Hanukkah Miracles

by patchfire, raving_liberal



Category: Glee
Genre: Alive Finn Hudson, Cleveland, Graduate School, Hanukkah, Latkes, M/M, Puck's Nana - Freeform
Language: English
Status: Completed
Published: 2017-12-20
Updated: 2017-12-20
Packaged: 2019-02-17 07:59:35
Rating: Teen And Up Audiences
Warnings: No Archive Warnings Apply
Chapters: 1
Words: 3,408
Publisher: archiveofourown.org
Story URL: https://archiveofourown.org/works/13072581
Author URL: https://archiveofourown.org/users/patchfire/pseuds/patchfire, https://archiveofourown.org/users/raving_liberal/pseuds/raving_liberal
Summary: 2017 wasn't supposed to be like this.





	Hanukkah Miracles

**Author's Note:**

> Happy Eighth Night of Hanukkah!

The door to Puck’s studio apartment closes hard, too hard, behind him, and Puck sighs.

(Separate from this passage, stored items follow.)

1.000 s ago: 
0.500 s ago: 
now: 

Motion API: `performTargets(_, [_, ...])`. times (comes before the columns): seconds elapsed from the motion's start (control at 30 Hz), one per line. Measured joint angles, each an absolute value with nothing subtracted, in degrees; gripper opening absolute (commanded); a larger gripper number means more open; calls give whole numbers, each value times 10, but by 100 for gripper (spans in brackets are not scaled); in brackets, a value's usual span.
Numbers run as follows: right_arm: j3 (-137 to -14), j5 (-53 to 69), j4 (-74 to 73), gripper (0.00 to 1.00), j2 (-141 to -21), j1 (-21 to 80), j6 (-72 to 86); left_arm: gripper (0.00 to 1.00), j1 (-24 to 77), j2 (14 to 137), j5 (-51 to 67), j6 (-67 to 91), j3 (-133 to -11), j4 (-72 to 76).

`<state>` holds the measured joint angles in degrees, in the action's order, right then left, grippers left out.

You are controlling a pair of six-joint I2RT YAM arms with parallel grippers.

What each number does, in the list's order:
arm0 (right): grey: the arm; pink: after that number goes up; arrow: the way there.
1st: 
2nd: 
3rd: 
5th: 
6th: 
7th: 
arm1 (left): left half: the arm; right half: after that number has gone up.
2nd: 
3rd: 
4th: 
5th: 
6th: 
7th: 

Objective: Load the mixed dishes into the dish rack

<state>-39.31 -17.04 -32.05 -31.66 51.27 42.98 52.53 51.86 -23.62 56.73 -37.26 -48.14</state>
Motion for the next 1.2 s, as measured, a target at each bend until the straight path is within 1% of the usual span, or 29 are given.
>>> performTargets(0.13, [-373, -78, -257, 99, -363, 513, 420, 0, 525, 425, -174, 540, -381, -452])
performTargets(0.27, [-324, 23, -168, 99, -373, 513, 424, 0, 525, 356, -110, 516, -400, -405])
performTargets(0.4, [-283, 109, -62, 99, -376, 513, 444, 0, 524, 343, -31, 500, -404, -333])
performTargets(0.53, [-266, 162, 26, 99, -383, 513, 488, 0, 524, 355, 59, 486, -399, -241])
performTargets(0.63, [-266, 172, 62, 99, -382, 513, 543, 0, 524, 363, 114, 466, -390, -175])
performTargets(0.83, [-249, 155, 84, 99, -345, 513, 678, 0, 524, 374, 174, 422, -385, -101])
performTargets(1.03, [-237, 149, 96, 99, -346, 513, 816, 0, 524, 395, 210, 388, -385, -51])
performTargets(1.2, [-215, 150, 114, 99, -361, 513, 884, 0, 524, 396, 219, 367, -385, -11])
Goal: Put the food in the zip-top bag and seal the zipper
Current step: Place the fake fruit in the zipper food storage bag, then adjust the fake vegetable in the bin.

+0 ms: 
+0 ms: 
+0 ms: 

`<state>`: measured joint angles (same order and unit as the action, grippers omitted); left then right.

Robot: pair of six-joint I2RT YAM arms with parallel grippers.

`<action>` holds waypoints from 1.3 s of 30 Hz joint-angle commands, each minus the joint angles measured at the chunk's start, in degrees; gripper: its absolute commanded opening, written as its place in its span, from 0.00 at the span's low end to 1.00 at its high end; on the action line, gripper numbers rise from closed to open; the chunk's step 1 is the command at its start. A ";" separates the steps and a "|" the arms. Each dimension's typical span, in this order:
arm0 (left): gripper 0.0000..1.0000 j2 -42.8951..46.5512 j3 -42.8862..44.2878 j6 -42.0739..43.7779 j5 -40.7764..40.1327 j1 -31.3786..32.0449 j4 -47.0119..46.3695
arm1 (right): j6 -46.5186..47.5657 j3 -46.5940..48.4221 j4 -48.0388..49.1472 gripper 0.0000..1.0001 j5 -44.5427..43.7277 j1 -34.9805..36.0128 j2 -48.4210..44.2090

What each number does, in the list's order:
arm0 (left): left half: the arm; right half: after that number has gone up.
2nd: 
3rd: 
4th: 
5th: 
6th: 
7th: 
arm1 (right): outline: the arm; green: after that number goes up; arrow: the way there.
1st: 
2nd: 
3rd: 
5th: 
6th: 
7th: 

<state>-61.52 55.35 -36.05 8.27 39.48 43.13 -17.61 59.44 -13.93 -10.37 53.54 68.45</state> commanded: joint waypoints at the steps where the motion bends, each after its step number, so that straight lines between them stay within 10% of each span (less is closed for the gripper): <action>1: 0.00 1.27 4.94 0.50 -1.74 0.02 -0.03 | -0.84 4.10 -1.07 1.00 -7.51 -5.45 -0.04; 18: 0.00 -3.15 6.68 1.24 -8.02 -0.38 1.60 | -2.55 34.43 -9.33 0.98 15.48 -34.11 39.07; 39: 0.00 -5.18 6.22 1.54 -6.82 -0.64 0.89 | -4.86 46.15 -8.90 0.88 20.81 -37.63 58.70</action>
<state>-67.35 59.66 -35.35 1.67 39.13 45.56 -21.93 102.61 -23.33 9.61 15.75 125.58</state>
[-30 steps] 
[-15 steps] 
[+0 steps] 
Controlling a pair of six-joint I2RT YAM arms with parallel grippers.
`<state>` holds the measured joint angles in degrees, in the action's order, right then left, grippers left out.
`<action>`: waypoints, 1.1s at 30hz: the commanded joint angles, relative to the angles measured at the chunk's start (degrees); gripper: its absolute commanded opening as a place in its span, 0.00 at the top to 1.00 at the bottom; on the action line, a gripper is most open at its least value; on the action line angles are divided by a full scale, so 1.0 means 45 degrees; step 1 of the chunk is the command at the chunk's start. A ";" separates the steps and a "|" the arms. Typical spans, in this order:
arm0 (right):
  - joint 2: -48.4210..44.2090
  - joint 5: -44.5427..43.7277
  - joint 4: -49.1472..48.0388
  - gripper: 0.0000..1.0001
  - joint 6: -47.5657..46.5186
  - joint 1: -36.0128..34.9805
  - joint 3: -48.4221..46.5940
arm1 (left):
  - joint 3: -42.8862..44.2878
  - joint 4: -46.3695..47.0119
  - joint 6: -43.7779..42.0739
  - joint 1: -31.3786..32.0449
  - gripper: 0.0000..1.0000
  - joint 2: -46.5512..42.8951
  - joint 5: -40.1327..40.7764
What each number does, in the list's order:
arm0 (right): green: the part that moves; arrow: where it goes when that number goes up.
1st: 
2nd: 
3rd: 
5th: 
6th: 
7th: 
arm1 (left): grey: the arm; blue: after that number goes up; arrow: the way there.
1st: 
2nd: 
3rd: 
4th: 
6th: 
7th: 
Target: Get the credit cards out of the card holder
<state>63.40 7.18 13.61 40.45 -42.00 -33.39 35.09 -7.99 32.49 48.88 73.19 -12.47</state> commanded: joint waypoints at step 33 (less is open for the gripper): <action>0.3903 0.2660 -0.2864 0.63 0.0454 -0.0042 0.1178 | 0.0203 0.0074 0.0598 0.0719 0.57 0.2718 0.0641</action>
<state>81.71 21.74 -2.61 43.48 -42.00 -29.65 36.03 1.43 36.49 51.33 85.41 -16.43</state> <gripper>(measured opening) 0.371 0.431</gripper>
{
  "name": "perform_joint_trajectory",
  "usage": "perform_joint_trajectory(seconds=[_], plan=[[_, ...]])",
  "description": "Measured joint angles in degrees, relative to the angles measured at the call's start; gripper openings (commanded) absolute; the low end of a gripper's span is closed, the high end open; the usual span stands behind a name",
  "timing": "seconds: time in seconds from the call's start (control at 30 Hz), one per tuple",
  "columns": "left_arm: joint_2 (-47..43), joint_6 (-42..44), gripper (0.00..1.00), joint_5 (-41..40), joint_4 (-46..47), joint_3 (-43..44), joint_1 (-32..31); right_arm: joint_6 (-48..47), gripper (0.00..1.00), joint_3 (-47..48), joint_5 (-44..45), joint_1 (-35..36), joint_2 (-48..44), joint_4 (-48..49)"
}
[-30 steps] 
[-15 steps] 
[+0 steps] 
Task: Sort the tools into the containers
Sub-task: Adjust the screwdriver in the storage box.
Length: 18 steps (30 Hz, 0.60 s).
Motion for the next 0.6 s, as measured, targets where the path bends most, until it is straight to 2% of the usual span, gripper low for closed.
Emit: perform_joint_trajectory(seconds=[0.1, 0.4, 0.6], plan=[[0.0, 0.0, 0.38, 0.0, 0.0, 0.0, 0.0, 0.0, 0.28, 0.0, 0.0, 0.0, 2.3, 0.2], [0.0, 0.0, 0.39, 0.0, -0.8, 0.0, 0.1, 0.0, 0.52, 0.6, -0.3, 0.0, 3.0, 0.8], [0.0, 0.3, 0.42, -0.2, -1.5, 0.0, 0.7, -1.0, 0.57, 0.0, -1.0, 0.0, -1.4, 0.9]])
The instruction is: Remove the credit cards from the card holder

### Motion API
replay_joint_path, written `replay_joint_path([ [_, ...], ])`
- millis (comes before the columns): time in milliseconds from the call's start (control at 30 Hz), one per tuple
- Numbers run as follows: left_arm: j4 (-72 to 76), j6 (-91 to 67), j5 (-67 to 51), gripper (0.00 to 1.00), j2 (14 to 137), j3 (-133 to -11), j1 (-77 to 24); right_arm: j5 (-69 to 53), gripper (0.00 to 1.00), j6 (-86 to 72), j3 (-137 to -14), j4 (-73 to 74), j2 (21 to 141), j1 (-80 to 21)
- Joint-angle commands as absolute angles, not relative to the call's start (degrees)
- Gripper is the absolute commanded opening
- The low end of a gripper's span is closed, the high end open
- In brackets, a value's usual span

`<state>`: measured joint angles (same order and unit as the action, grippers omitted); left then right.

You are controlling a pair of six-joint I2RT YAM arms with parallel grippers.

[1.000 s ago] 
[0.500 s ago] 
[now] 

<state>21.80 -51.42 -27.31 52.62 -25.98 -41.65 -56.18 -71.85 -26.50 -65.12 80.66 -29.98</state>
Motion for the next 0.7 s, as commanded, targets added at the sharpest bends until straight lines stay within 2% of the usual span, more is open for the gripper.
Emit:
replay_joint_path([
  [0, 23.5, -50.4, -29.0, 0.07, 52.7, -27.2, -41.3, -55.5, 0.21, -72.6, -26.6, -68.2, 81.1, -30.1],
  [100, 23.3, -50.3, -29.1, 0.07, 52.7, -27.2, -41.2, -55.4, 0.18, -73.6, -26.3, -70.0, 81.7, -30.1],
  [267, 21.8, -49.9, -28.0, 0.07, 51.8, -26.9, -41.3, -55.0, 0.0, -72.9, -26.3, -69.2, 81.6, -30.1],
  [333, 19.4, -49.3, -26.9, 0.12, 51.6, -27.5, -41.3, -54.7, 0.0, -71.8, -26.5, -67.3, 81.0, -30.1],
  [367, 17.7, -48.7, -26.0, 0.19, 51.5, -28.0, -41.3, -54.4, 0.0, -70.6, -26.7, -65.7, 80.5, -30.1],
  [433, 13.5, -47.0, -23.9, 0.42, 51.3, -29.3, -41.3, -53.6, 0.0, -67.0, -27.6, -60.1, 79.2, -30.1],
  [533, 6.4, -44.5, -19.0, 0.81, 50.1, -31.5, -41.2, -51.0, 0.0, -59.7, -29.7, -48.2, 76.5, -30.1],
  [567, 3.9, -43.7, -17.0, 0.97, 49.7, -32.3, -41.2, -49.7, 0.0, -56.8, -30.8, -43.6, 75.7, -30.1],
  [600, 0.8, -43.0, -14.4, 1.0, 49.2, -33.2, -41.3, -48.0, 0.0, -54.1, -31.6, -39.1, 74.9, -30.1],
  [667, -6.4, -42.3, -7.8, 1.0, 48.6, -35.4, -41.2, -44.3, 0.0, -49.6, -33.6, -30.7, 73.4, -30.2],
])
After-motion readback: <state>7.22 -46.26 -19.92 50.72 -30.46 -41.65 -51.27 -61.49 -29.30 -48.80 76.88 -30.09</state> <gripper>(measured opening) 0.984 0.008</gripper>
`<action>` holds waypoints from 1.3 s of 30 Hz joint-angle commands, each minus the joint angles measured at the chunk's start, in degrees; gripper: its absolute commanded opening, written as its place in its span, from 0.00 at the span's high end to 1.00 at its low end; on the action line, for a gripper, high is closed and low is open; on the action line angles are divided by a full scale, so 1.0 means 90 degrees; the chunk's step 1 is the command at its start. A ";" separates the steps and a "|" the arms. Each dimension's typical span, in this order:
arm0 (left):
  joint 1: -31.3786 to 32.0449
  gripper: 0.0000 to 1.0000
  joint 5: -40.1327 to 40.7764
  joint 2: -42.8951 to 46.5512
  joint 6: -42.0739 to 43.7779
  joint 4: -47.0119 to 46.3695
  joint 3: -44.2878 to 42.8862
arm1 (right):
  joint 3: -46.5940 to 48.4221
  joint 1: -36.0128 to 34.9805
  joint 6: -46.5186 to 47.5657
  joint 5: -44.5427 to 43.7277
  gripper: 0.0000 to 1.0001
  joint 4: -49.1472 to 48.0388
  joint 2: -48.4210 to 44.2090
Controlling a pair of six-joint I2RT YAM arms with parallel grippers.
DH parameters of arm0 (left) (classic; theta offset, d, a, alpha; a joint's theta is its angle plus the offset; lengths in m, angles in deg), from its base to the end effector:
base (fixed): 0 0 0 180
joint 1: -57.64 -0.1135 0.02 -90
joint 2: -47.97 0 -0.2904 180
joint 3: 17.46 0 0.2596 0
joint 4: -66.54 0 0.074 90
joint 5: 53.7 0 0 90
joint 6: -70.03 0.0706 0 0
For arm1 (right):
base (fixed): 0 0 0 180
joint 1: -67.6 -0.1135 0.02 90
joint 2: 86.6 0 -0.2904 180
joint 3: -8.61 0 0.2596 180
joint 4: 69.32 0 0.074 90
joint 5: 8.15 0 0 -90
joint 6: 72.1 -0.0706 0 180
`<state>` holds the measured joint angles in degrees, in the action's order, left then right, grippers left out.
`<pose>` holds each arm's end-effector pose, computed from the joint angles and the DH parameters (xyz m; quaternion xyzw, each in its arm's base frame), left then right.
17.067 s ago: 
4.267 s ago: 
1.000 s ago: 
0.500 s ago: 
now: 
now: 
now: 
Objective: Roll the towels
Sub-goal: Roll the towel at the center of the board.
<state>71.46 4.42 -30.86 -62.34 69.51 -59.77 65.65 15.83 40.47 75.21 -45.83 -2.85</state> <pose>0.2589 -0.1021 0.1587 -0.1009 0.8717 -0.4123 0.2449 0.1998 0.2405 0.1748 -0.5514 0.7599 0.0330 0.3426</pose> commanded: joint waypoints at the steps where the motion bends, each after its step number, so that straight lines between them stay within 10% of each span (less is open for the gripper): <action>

Two seconds later, his phone chimes with another news alert, and as he reads it, he sinks down onto his bed. 

“2017 wasn’t supposed to be like this,” he says out loud, and it echoes. 

A year and a month earlier, they’d been on the verge of Election Day, and Puck and Finn had optimistically, like 65 million other people, been sure they’d be happy by midnight of the next day. Puck had been equally sure that things were going to work out in every other way: he and Finn would both get into their top choice grad schools, which happened to be at the same university; they’d graduate in May of 2017, taking only eight semesters each; and even though they’d never explicitly discussed it, Puck had been sure that if he pointed out to Finn how close they were to being romantically involved, it would be an easy gap to bridge. Puck had had it all planned out, when and where they’d talk, in early January of 2017.

They had both graduated in May, but long before Puck’s planned talk, Finn had started talking nonstop in November and December about a woman in many of his senior classes. In the midst of post-election despair, Puck had assumed the worst and scrapped his plans. It’d been February before he’d realized it had been nothing more than a friendship, but he’d been unable to convince himself to reconstruct the plan. There had been marches and protests to attend, Senators’ offices and Burt’s office to call, to feel like they were doing something, all along with finishing their last semester. Puck hadn’t felt like he got his feet back under him before grad school acceptances had come in. 

They hadn’t gotten into their top choices, either of them, which meant no move out of state. They had regrouped, each of them getting into their second choice schools, which were at least in the same city. Puck had looked up apartments in Cleveland equidistant from their two campuses, but when June rolled around and the apartment search became tangible and not virtual, it had been all too obvious that the rents were too high and the drives too long to make a shared apartment work. Puck had found a studio off his campus, Finn was in an efficiency near his, and while they still saw each other as much as they could, and Puck knew it was better than it could have been, it hadn’t been what he wanted. He was pretty sure it hadn’t been what Finn wanted either. 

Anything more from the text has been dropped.